Cain resumes rubbing the officer’s blood off his palms. “I’m here as long as you want me to be. For better or worse.”

Me, too, Wilson adds quietly.

I pull in a deep breath. “I’ll get us the money. You just convince Madam Karina that nothing has changed.”

Cain tells me to park the car in the exact spot we found it, and after I kill the engine, we both stare up at the house, dreading going inside. I’m about to speak, to reassure him we’ll be okay, when another vehicle pulls up alongside ours.

It’s a red Honda Civic, and there’s a woman in the driver’s seat. When I squint, I make out who’s in the passenger seat. “Duck!”

Cain follows my lead and lies down flat against the leather seat. Our bodies cross each other, my face pressed against his taut stomach. Slowly, Cain wraps his arm around my waist. Almost immediately, my pulse slows. I hear the sound of a car door opening and closing, and then quick steps leading away. The car backs over the gravel drive and out the gate.

Cain and I wait five minutes before lifting our heads and checking to ensure Mr. Hodge went inside. Even after I see that we’re in the clear, fear still racks my body, sending tremors through my limbs.

“What does he think he’s doing?” Cain says. “It’s one thing to do it on the sly. But to have that woman drop him off in front of the house? Madam Karina will kill him.”

Would that be a bad thing? Wilson asks.

Hush.

No, really. You should ask him. I’d like to know his response.

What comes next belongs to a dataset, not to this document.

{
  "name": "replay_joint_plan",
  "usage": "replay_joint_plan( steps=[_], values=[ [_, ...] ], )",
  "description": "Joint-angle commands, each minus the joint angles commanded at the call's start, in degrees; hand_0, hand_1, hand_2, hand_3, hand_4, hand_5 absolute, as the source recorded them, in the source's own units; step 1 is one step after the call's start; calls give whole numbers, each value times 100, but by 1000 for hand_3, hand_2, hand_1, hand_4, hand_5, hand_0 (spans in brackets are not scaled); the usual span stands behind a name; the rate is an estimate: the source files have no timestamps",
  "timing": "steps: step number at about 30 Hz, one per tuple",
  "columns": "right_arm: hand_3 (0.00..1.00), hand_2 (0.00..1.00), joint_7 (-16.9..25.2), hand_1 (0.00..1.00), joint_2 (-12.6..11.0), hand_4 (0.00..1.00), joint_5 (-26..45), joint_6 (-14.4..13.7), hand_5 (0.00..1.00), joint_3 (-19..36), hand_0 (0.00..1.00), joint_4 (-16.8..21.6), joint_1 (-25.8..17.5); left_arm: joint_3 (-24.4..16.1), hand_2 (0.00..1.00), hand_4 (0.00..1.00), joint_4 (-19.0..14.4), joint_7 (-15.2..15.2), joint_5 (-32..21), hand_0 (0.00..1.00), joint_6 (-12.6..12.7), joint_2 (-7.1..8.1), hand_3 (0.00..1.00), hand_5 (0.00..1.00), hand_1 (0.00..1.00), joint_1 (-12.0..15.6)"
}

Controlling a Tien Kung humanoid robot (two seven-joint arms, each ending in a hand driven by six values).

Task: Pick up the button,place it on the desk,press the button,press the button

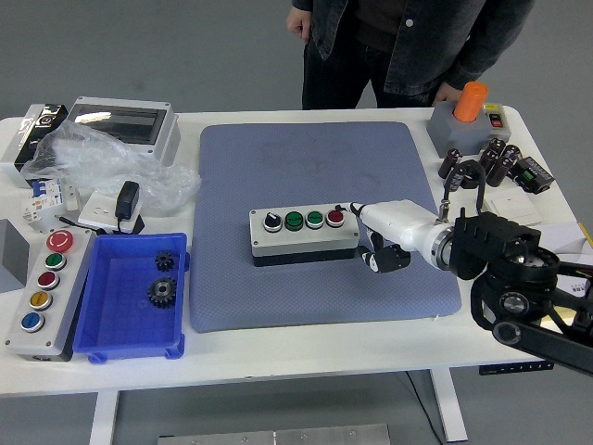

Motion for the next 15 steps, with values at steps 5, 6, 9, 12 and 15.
replay_joint_plan(
  steps=[5,6,9,12,15],
  values=[
    [987,222,56,419,108,436,123,-51,2,-77,472,0,44,34,620,660,4,0,-27,663,2,7,639,338,692,10],
    [987,222,72,419,124,436,154,-57,2,-88,472,0,52,33,620,660,4,0,-24,663,2,9,639,338,692,9],
    [974,221,105,420,153,434,225,-70,2,-101,466,0,75,25,621,662,3,-2,-13,663,2,9,639,341,692,2],
    [974,221,119,420,153,434,261,-83,2,-89,466,0,94,24,621,662,2,-1,-8,663,0,7,639,341,692,-2],
    [966,220,149,418,150,432,314,-95,2,-89,457,-38,116,26,621,664,3,-2,-10,663,0,12,640,343,693,-4]
  ],
)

I roll my eyes at Wilson, and remember that though I’ve told Cain the secrets I carried about my mother and the things we did together, there’s still one I’ve kept to myself.

Don’t you dare, Wilson warns, hurt flooding his voice. Don’t you tell him about me. Please.

“Hey. Are you okay?” Cain asks.

I gaze up at the house. “We’ve got to be quiet when we go inside. No one can know we were gone.”

“Domino, about what you said. About getting the money?”

“Don’t worry about it,” I tell him. “I can take care of myself.”

I open the car door and float toward the house like a ghost. Like I left the real me back in that Pox county jail.